A nuclear mutant of Arabidopsis with impaired stability on distinct transcripts of the plastid psbB, psbD/C, ndhH, and ndhC operons.

The high-chlorophyll fluorescence photosynthesis mutant hcf109 of Arabidopsis was characterized in detail to gain insights into the regulatory mechanism of RNA processing in higher plants. By using electron transport, chlorophyll fluorescence, and immunoblot studies, we assigned the mutational lesion to photosystems I and II and the plastid NAD(P)H dehydrogenase complex. The functional pleiotropy was reflected in RNA deficiencies. Although all nuclear-encoded photosynthetic RNAs analyzed revealed no difference in size or steady state level between mutant and wild type, the RNA patterns of the plastome-encoded psbB-psbT-psbH-petB-petD, psbD-psbC-ycf9, ndhC-ndhK-ndhJ, and ndhH-ndhA-ndhI-ndhG-ndhE-psaC-ndh D transcription units were severely disturbed.
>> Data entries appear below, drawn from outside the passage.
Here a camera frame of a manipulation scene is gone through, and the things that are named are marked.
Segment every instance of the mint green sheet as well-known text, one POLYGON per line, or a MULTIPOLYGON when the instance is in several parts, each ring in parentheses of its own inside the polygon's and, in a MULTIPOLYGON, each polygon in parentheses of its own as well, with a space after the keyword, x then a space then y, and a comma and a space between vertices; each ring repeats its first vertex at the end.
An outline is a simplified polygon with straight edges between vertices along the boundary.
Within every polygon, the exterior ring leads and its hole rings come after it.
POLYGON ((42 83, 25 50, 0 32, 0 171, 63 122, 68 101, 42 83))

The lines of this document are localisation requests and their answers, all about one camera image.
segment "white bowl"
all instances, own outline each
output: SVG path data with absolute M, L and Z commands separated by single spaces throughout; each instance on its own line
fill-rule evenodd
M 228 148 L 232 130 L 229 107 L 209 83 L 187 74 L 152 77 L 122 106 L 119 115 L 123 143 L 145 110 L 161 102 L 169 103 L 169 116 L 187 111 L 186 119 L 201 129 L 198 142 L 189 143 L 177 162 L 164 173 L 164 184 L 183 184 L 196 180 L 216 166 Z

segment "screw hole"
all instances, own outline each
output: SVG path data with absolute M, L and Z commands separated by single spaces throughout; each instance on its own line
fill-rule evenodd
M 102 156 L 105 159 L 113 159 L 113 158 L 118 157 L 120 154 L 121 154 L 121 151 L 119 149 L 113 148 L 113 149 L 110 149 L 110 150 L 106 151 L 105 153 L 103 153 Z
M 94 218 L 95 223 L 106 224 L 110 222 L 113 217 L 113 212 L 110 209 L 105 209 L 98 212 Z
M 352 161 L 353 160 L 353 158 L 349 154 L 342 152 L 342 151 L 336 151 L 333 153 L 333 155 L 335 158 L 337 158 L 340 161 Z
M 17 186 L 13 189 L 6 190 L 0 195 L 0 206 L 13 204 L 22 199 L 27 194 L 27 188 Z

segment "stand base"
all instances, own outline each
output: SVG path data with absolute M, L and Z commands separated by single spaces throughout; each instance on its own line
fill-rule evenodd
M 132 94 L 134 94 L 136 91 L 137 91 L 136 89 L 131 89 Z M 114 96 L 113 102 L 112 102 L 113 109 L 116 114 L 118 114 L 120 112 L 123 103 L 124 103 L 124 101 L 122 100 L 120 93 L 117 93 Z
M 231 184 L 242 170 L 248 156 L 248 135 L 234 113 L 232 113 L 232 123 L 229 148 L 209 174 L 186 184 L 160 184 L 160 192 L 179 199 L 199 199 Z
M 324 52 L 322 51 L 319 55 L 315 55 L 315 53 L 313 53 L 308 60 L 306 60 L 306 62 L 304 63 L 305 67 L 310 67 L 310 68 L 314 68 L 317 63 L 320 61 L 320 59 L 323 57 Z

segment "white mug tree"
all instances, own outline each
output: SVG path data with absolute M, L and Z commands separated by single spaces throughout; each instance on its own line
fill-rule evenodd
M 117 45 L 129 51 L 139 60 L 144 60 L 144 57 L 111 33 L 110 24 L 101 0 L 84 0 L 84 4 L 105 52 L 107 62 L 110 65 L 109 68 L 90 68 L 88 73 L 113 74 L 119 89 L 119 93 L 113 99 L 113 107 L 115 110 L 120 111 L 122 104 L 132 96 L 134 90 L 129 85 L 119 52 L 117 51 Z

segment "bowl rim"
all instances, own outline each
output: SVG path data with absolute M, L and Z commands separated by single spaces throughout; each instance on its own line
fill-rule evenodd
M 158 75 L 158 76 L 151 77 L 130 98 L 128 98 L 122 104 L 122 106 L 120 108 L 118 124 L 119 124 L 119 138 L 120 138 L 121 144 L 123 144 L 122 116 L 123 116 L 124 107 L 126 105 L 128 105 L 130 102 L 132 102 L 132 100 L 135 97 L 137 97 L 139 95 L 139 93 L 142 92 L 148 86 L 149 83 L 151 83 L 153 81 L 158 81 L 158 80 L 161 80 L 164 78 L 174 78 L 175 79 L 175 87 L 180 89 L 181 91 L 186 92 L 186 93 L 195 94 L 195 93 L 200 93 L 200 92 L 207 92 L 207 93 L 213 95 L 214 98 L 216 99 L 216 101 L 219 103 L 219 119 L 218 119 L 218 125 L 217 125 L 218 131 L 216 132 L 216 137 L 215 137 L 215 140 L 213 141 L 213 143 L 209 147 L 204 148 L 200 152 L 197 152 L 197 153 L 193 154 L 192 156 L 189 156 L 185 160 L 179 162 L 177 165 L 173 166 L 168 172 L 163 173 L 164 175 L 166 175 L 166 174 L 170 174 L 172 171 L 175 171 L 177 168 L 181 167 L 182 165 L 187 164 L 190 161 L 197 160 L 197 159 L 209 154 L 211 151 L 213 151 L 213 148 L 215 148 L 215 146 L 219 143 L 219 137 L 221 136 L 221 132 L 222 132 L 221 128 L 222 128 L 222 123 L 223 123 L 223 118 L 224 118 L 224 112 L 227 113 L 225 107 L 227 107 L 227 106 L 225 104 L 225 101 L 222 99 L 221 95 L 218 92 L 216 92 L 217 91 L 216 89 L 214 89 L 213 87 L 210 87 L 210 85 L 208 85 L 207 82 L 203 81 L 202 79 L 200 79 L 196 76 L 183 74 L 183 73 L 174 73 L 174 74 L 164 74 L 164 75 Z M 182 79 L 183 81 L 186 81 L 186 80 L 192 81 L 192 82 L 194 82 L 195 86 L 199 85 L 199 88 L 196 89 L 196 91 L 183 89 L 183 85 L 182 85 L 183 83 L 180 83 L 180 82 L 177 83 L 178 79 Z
These operons encode subunits of photosystems I (psa) and II (psb), the cytochrome bGf complex (pet), the plastid NAD(P)H dehydrogenase (ndh), and the unidentified open reading frame ycf9. With the exception of the ndhC operon, the RNA deficiencies observed were specific and restricted to particular segments of the psbB, psbD/C, and ndhH operons, that is, the psbB-psbT, ycf9, and psaC regions. Run-on transcription studies with isolated chloroplasts showed that the failure of these transcripts to accumulate was due to RNA stability and not transcription. Other polycistronic transcription units analyzed were not affected by the mutation. This result indicates that the trans-regulatory factor encoded by the hcf109 gene is not a general RNA stability factor but that it specifically controls the stability of only these distinct transcripts. Because the hcf109 locus was mapped at a distance < 0.1 centimorgans from the phytochrome C gene, its molecular characterization by positional cloning is possible.[1]